Good teams like that focus on the task at hand…but are keen to do it again once that job is done. The best management teams know that assembling such a team is a huge feat and that there’s huge value in keeping the team together on another project if possible, whether that’s expanding the mine they just built or building another operation.
All of the gold builders and operators on my panel last week took or are taking a staged approach to their mines, so their teams have more work ahead. But they are also very much looking around for other opportunities.
And they exist. In fact, they are abundant because large miners only wanting Tier One assets is leaving all kinds of assets available for mid-tier miners or new single-asset operators to acquire. The fact that capital markets are all but closed and debt is expensive is redoubling the opportunity for companies that could acquire – since it’s so hard to finance their mine builds, junior management teams of not-yet-operators are likely open to mergers or an acquisition that would get their projects built.
This concept doesn’t create a clear opportunity for investors. It’s not a simple idea like Buy uranium exposure! Or There’s a copper shortage ahead! Instead, it’s an idea that amplifies the upside ahead for those small to mid-tier operators that have the capital and gumption to take advantage of this weak market and grow.

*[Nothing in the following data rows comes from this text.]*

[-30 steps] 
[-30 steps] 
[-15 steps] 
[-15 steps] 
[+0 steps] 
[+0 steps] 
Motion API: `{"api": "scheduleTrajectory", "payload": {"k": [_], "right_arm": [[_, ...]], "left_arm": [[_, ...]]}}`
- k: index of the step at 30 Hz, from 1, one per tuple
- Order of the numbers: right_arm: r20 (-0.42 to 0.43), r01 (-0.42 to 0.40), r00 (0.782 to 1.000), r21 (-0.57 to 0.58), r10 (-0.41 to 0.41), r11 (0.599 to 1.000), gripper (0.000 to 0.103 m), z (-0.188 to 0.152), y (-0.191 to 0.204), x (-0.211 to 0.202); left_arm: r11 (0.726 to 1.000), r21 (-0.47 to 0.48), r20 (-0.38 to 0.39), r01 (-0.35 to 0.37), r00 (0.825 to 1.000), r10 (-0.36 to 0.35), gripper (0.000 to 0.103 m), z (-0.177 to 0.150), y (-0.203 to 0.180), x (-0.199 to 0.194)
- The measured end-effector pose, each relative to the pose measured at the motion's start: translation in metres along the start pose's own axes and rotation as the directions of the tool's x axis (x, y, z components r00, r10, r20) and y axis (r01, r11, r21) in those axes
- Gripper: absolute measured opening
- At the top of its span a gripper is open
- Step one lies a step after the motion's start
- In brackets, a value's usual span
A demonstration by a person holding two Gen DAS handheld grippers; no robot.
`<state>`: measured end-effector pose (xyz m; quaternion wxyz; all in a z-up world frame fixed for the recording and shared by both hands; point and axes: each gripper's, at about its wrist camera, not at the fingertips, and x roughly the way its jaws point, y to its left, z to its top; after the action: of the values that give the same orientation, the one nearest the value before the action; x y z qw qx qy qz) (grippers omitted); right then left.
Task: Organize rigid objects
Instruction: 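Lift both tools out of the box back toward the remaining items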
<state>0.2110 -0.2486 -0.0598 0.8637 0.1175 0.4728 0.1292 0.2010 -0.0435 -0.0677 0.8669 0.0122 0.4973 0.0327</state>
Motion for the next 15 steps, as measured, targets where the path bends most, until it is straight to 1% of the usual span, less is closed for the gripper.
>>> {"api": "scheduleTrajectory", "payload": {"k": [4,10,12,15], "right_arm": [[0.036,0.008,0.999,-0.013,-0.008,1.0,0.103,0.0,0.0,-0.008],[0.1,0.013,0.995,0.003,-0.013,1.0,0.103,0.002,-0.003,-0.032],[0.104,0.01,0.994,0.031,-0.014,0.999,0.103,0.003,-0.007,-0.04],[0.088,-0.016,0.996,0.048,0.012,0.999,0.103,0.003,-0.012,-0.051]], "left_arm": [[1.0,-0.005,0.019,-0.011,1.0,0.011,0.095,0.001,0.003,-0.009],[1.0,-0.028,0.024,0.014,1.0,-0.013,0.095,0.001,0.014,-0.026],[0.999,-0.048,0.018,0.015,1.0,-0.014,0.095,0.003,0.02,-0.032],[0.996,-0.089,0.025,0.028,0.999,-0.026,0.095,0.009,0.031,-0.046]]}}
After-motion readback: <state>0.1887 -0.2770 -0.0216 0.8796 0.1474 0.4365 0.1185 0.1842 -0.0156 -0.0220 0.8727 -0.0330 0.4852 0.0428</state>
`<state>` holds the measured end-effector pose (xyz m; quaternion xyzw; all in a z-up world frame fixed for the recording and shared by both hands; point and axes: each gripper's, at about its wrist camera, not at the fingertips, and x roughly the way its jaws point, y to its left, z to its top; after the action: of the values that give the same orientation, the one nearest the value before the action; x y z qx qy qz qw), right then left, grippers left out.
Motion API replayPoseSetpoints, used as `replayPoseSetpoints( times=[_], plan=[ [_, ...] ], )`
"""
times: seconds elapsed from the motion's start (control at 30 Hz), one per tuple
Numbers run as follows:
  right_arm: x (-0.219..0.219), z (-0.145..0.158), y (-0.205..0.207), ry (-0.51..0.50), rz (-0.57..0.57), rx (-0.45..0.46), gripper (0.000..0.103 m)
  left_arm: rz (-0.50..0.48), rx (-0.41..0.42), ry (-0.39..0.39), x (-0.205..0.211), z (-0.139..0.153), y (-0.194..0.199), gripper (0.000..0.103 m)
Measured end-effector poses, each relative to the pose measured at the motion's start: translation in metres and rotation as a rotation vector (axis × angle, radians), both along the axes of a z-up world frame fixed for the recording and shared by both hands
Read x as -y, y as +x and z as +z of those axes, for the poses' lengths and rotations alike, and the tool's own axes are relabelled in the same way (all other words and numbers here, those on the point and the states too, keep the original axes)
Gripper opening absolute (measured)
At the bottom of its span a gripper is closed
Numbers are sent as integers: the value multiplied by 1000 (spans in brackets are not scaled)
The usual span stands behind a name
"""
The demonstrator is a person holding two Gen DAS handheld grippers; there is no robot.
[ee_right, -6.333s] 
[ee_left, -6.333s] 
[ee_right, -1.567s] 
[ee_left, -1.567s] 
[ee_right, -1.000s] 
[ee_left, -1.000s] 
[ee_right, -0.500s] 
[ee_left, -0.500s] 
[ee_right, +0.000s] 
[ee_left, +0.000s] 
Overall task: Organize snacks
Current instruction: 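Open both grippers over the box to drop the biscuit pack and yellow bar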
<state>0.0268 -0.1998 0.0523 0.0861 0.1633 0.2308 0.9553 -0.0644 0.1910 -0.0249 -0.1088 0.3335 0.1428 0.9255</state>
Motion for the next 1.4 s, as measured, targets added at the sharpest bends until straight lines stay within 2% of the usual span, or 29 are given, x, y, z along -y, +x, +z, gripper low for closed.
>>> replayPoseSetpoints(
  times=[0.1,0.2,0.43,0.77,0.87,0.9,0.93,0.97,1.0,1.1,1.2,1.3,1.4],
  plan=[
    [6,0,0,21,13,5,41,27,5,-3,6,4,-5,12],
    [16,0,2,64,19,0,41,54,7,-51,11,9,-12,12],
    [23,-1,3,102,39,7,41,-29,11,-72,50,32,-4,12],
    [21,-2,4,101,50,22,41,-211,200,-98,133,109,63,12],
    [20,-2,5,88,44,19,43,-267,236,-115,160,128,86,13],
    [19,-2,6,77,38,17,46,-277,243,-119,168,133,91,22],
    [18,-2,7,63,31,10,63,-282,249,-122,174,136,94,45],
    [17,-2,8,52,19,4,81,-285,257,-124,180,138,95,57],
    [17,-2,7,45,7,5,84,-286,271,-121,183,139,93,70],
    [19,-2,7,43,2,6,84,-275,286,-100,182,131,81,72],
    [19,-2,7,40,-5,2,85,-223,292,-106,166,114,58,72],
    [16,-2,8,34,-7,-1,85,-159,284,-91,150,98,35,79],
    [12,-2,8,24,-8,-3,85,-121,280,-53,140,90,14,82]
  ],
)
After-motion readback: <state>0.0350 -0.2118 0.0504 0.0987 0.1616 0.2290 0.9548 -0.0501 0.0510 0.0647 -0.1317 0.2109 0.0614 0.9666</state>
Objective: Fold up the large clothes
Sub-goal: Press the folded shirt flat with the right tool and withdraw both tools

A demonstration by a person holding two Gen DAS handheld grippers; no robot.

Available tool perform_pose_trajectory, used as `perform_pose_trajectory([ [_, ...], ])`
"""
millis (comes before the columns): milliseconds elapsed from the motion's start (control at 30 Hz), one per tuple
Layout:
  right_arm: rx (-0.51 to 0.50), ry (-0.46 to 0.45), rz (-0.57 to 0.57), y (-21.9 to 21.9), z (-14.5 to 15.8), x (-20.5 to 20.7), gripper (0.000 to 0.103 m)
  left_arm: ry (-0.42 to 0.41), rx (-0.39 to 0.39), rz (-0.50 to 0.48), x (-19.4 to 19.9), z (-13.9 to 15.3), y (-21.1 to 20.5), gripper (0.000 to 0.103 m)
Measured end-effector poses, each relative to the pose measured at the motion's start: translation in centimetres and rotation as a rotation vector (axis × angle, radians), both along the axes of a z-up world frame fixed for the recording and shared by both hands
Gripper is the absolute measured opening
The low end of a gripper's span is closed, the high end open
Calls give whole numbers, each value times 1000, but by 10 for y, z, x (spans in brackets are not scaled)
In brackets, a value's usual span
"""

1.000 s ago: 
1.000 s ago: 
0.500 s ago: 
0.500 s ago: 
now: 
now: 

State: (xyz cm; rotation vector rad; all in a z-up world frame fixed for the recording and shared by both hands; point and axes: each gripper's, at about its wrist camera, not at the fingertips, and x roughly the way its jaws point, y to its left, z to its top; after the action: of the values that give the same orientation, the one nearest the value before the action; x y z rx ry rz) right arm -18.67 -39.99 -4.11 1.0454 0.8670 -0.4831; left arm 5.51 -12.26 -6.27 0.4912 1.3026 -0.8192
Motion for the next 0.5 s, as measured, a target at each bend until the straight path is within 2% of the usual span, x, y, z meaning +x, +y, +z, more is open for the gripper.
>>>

It takes capital in hand (or cash flow from operations) because the capital markets are closed. And it takes gumption because a stock is more likely to get punished than rewarded in the near term for announcing a growth deal.
But companies that can make moves have the chance to establish transformational portfolios now when things are very cheap.
Every one of today’s major gold producers got started with one asset and a team that deployed the cash from that one asset wisely, whether in growing that opportunity or buying other ones. Of course they did. But even though it should seem obvious that good teams use this downtime to grow – it’s much easier said than done. With metal prices sliding and recession talk rampant and investors exiting everything – it is very hard for a management team to pull the trigger on growth.
I think the takeaway here for investors is to watch for teams that do make growth moves because there is real opportunity out there. Stocks (and therefore projects) are highly undervalued and competition to buy is limited, yet most medium-term metal price outlooks are bullish. So the lesson I’m taking from that conversation is: watch for teams using this downturn to their advantage because there’s real opportunity to build a project pipeline today that could turn a small operator into a major contender in the coming years.